[[ RECORD SET open ]]
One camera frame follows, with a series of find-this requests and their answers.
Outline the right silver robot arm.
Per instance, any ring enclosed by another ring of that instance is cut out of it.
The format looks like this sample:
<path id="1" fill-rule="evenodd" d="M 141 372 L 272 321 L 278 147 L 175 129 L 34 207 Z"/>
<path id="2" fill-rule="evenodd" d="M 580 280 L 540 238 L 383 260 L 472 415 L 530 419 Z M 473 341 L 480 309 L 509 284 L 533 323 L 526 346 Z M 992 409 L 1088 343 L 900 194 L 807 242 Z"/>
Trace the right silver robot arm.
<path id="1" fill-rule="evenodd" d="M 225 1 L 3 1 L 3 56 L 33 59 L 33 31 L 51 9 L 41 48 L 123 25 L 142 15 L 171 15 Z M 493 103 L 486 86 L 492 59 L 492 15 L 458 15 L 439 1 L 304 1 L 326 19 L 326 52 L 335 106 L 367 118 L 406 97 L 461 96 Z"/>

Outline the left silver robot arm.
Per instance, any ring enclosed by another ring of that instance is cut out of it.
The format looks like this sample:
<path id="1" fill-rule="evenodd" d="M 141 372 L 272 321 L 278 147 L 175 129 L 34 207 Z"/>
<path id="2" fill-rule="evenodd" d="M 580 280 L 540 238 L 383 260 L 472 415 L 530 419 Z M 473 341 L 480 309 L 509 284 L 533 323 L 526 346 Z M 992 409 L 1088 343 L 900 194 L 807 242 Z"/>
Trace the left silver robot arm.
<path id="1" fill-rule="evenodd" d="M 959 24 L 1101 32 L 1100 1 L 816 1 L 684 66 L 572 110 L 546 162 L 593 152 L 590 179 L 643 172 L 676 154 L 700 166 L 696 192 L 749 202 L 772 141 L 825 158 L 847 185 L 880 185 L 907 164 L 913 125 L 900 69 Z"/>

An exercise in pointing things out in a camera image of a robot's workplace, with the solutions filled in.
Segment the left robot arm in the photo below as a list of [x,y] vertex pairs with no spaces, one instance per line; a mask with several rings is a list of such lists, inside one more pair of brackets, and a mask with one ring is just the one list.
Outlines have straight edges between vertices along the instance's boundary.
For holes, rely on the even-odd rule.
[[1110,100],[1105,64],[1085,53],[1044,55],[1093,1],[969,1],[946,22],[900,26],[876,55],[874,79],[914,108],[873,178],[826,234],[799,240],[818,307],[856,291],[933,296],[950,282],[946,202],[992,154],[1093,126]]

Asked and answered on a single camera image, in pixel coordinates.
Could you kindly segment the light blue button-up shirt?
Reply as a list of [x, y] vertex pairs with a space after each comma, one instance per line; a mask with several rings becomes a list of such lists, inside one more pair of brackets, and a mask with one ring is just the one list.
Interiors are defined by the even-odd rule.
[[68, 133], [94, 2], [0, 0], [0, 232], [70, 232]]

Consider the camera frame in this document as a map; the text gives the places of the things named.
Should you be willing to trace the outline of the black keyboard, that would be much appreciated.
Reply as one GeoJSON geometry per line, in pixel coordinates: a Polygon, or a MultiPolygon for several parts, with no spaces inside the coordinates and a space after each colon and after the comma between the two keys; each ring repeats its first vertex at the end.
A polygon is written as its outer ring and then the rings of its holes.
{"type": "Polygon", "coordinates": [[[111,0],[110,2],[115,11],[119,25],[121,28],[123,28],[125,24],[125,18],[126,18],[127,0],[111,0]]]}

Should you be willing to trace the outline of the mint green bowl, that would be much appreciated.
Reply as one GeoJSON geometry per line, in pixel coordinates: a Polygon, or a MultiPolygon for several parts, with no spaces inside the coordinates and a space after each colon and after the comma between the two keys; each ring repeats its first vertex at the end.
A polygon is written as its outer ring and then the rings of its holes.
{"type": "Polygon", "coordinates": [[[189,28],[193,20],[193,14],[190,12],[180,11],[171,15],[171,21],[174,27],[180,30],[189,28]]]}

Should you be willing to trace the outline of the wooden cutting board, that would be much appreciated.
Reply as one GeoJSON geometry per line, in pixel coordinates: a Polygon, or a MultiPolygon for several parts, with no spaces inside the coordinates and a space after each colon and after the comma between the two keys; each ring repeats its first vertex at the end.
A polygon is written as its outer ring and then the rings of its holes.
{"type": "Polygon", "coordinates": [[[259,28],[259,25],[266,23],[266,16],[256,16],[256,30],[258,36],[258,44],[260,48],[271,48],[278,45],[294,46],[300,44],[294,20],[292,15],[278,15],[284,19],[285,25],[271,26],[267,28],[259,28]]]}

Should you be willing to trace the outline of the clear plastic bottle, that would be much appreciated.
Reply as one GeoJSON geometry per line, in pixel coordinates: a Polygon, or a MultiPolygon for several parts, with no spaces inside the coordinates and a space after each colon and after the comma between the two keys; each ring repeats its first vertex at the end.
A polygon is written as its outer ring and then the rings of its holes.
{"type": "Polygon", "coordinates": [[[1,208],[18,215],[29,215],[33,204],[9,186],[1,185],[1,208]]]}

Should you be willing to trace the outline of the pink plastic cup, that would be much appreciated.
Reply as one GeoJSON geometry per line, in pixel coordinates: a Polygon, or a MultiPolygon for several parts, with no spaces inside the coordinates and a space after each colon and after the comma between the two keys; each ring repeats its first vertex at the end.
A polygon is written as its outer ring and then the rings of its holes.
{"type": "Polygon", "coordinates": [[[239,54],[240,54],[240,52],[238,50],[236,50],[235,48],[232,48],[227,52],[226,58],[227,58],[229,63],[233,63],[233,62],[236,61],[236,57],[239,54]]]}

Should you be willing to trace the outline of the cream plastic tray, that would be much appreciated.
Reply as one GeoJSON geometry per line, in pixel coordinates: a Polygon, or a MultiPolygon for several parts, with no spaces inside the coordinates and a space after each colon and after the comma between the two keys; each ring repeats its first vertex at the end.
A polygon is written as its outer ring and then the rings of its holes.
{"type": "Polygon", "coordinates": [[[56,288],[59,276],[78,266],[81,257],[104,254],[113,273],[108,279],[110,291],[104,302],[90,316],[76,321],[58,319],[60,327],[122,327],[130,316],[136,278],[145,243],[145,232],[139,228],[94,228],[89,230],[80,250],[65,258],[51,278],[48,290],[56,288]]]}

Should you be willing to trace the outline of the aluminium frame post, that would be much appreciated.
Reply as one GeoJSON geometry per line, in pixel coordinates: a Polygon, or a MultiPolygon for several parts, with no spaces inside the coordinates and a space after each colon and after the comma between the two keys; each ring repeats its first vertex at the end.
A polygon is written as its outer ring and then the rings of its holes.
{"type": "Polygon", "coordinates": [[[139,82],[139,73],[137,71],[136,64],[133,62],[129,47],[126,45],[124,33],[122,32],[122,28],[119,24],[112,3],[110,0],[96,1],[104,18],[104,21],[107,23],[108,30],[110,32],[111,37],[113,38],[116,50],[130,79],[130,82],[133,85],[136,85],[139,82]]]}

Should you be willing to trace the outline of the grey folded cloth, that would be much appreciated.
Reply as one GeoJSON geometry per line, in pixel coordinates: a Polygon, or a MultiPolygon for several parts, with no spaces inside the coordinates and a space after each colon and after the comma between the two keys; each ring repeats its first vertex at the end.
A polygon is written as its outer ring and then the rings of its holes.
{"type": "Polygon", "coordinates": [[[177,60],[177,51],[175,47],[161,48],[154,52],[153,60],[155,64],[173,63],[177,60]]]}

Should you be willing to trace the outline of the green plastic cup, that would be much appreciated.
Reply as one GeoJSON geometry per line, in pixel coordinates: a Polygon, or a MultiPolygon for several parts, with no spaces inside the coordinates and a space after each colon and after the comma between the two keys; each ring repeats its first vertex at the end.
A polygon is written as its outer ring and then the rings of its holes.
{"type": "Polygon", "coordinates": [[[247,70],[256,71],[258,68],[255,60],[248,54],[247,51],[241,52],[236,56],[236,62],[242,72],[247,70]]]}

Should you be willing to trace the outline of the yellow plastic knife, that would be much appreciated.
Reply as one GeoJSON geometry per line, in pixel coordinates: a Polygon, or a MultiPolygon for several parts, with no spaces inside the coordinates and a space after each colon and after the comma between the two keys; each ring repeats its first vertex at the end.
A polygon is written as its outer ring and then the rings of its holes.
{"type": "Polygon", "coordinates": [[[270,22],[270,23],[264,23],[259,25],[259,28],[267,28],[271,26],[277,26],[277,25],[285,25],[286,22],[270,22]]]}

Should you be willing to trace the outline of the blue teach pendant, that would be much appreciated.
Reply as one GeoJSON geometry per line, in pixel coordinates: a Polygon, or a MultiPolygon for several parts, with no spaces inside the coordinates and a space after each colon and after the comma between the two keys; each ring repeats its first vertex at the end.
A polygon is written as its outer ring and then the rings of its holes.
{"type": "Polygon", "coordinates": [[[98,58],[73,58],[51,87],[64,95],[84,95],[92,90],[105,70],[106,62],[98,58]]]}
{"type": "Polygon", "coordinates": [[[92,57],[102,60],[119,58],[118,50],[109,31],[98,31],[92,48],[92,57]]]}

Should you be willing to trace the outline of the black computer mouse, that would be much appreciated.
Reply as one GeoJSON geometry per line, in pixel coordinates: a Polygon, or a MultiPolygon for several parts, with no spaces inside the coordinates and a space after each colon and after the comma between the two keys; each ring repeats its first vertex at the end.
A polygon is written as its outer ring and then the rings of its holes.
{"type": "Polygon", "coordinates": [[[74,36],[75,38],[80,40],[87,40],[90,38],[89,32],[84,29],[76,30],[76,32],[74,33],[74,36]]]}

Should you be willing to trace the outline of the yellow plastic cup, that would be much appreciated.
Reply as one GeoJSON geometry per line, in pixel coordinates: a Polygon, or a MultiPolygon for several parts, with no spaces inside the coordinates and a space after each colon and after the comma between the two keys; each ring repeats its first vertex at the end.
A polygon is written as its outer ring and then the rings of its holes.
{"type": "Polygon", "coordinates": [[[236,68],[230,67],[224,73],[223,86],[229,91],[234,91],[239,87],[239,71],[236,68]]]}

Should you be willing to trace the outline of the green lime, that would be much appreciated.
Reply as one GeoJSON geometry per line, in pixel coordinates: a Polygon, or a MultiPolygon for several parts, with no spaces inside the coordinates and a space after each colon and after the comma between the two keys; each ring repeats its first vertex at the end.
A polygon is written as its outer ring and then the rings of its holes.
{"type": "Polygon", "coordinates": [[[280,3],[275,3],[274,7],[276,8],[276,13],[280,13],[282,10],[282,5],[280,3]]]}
[[ RECORD SET closed ]]
• WORK REQUEST: Reproduce the entries above exactly, but only the lines between the line holding "Outlines have straight" and the line holding "Could you kindly", inclusive.

• SOLVED PROBLEM:
Outlines have straight edges between vertices along the instance's boundary.
For holes, rely on the even-odd rule.
[[1110,100],[1105,64],[1085,53],[1044,55],[1093,1],[969,1],[946,22],[900,26],[876,55],[874,79],[914,108],[873,178],[826,234],[799,240],[818,307],[856,291],[933,296],[950,282],[946,202],[992,154],[1093,126]]

Asked and answered on a single camera image, in pixel coordinates.
Could you kindly segment the light blue button-up shirt?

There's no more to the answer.